AIOps replaces this assumption of a static, documented world – which never really held true – with the recognition of constant change, relying on algorithms and machine learning to understand what matters, present it in context, and help IT Ops specialists diagnose and resolve issues quickly.
Algorithmic Visibility — See Only What Matters
Modern IT infrastructures are incredibly noisy. Some Moogsoft customers are processing over a billion events per day. Obviously that sort of volume can never be managed by any process which requires human evaluation. Equally, any definition of what is or is not an interesting event based on past experience is bound to fail as the environment changes, and in any case requires constant effort to maintain the filter. Instead, patented automatic noise reduction ensures that only relevant events are even considered for analysis by busy human specialists, whose time is much better spent elsewhere. This avoids the creation of irrelevant tickets which, while they can be dismissed out of hand, distract operators and waste their limited time and attention for no good reason.
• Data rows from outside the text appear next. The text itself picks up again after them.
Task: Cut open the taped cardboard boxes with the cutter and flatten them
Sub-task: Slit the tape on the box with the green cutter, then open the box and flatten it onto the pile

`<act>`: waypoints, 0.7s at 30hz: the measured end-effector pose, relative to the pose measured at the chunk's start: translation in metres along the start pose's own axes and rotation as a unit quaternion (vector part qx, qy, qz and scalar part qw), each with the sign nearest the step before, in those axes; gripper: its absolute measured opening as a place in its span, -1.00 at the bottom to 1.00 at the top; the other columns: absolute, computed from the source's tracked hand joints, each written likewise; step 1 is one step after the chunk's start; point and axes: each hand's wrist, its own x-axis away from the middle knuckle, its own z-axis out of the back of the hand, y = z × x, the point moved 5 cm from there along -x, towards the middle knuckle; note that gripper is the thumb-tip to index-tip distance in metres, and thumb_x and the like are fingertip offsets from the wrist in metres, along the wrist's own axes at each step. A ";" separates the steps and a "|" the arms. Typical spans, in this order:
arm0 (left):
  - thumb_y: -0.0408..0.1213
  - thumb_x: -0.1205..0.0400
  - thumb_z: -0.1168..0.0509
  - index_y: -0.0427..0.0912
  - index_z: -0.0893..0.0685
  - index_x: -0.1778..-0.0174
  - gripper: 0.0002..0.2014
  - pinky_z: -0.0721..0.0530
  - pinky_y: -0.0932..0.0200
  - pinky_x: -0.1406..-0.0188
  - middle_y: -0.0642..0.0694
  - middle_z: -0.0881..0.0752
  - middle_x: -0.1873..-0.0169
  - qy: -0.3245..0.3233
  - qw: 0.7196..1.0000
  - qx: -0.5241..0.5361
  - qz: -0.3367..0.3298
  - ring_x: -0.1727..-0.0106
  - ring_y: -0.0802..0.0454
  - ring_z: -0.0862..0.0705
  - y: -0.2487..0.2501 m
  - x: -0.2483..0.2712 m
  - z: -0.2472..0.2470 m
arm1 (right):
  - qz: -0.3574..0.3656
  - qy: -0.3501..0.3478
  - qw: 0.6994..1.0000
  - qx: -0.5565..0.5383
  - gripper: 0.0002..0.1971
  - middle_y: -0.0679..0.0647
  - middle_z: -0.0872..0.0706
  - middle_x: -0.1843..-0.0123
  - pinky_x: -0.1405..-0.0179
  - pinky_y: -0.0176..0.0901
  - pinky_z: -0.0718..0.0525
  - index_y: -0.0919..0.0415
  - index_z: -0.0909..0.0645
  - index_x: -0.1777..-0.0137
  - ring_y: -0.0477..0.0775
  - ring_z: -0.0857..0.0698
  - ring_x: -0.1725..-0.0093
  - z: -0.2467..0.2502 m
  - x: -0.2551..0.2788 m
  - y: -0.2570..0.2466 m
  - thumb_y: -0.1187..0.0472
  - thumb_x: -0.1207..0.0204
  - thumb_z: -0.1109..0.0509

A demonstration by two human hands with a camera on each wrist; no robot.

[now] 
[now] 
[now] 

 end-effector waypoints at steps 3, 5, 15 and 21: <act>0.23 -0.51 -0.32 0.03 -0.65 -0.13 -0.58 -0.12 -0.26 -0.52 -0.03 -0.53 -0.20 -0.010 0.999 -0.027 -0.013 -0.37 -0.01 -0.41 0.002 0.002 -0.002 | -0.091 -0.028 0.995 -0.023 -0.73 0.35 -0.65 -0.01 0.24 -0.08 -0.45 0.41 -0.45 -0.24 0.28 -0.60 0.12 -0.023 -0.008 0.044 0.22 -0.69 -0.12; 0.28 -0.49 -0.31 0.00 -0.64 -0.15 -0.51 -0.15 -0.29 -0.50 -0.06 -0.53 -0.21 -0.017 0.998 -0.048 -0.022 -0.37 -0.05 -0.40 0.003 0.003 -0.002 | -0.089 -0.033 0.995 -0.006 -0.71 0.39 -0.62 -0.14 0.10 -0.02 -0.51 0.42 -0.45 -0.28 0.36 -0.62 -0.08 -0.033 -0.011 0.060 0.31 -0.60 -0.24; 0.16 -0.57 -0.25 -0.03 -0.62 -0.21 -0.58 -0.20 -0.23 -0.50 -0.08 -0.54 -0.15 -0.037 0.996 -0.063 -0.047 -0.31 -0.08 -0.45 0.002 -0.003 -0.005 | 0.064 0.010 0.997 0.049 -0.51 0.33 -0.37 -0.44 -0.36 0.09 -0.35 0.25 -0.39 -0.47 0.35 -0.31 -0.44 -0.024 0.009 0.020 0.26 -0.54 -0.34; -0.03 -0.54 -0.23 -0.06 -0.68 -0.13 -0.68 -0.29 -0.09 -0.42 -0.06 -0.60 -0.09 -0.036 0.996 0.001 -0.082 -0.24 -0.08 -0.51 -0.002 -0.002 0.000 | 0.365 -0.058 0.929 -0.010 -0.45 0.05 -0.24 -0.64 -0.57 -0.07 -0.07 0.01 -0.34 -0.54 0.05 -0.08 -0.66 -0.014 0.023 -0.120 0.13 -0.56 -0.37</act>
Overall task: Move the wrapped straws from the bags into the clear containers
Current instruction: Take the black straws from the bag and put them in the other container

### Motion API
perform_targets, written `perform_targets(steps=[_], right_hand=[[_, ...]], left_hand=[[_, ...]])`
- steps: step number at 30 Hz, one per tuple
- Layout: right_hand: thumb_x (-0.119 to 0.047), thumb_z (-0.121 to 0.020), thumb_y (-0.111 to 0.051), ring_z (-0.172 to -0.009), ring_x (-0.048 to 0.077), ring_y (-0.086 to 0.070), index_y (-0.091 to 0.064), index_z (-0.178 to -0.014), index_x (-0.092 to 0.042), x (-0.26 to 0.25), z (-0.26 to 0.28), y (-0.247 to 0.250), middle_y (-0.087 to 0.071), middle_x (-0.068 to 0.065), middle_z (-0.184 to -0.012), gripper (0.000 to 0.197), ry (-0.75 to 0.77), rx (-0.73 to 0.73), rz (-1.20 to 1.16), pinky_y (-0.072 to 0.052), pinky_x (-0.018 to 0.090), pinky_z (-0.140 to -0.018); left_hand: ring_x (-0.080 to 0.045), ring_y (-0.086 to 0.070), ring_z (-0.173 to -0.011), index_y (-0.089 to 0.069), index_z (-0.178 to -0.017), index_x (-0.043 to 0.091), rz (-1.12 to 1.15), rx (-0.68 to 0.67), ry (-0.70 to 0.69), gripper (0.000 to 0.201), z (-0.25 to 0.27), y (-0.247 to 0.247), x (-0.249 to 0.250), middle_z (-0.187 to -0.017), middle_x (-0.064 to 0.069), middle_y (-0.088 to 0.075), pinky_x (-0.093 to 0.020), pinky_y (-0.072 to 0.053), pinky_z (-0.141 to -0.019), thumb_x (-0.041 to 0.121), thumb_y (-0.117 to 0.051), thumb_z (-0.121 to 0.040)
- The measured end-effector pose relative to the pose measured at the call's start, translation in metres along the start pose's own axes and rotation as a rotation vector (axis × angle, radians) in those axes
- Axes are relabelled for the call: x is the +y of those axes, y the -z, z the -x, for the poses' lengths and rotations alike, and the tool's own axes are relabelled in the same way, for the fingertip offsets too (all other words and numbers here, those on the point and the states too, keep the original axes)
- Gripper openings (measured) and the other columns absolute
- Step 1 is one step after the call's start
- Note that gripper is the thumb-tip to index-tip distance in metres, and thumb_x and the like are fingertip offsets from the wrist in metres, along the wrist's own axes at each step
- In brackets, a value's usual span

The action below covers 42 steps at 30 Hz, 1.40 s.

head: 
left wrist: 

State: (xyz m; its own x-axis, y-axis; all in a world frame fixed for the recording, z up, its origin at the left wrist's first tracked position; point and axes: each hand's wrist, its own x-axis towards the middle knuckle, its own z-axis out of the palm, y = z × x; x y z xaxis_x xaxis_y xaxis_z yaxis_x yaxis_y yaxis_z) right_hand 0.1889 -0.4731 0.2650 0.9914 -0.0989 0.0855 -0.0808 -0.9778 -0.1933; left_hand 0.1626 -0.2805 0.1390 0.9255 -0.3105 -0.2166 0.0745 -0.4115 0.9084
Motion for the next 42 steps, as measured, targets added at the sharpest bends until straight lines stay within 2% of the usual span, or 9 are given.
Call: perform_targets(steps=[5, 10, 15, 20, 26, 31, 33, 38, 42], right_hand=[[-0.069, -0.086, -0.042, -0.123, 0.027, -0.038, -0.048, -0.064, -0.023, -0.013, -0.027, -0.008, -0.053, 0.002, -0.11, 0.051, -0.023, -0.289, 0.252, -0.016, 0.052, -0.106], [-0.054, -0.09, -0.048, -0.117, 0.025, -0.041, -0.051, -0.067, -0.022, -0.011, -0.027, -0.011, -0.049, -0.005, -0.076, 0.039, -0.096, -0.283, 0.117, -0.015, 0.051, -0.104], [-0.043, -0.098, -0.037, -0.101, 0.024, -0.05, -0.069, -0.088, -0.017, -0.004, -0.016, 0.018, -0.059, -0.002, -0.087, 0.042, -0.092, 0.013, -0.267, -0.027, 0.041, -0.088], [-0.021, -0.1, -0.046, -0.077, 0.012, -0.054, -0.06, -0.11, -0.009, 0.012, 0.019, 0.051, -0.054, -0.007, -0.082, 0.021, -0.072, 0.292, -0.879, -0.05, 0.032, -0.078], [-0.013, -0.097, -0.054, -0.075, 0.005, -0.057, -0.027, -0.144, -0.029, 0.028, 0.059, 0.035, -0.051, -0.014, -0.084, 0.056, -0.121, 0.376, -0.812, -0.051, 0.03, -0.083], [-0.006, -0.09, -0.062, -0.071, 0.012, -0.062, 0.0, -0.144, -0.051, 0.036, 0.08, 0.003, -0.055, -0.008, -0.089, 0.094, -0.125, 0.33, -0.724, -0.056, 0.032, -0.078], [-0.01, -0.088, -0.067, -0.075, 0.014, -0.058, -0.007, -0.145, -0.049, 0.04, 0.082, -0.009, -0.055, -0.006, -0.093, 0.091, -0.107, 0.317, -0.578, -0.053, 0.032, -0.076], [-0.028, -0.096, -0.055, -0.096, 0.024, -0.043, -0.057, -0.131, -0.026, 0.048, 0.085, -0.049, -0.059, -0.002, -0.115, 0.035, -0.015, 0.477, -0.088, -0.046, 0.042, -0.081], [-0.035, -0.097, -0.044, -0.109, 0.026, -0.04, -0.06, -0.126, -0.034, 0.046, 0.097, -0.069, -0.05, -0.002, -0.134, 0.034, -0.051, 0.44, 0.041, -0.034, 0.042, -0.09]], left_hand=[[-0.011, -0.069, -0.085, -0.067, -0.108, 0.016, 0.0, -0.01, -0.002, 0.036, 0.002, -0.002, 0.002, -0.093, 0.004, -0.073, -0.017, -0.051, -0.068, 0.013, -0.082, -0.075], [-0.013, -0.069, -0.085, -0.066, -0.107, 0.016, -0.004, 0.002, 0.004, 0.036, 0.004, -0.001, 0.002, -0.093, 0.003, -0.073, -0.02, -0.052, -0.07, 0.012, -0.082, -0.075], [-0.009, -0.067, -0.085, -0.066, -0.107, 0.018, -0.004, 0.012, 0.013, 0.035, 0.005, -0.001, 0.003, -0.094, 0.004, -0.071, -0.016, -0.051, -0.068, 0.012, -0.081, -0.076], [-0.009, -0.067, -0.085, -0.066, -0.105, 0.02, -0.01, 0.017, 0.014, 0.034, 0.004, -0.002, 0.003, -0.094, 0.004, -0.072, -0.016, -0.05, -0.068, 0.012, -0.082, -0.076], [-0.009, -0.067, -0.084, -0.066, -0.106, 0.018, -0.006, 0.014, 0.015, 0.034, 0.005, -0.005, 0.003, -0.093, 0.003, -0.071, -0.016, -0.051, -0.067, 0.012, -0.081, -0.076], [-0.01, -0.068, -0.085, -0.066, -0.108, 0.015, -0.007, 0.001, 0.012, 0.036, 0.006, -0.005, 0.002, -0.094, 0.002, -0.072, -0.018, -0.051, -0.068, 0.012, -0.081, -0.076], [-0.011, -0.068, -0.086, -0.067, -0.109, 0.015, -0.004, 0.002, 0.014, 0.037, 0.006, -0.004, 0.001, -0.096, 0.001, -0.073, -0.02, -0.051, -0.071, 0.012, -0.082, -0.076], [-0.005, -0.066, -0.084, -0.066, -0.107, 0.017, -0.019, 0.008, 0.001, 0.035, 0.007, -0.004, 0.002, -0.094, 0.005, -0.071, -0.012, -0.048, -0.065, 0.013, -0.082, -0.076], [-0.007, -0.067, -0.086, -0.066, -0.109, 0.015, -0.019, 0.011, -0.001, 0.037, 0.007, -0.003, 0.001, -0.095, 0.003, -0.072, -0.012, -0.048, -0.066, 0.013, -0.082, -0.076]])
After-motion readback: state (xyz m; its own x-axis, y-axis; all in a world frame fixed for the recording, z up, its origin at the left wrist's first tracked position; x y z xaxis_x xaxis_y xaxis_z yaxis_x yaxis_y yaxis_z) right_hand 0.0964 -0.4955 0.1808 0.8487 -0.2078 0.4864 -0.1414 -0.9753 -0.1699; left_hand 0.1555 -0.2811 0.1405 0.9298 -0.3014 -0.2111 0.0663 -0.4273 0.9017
See The Whole Problem — Shared Understanding
Because both the causes and the impacts of an incident may be spread across multiple domains, it is not practical to try to identify a single owner of the issue. Instead, Moogsoft’s Algorithmic Clustering Engine is able to use a variety of different supervised and unsupervised techniques to cluster related alerts together into a single incident record. All of the owners of the affected areas then have full visibility into the entire scope of the problem, not just their own subset of the symptoms of the problem. In this way operators will not receive duplicate tickets and will be able to get to grips with the whole problem without having to reassign or escalate the ticket.
Swarming And Collaboration
Finally, those different specialists need to work together to solve the problem. Instead of playing a sequential game of “pass the parcel” with the ticket, Moogsoft enables operators to collaborate, assembling an ad-hoc virtual team of operators based on their particular skills and areas of responsibility. This approach is beginning to be recognized as “swarming” among ITIL specialists, but it is hard to implement when working solely in ITSM tools. On the other hand, Moogsoft’s collaborative Situation Room can be a System of Engagement, backed by the ITSM-aligned System of Record. Automated interfaces behind the scenes make sure that information is synchronized in both directions, ensuring full visibility of the same data, no matter where users look for it. This also means that existing ITIL processes will continue to operate as normal, but with the guarantee that any incidents created are real and actionable and can be worked on immediately.
ITIL’s roots stretch back decades and span across the globe. It is very far from being irrelevant – but processes built on past assumptions do need to be re-evaluated periodically. AIOps offers new technology that helps to bring those processes up to date with the new realities of enterprise IT.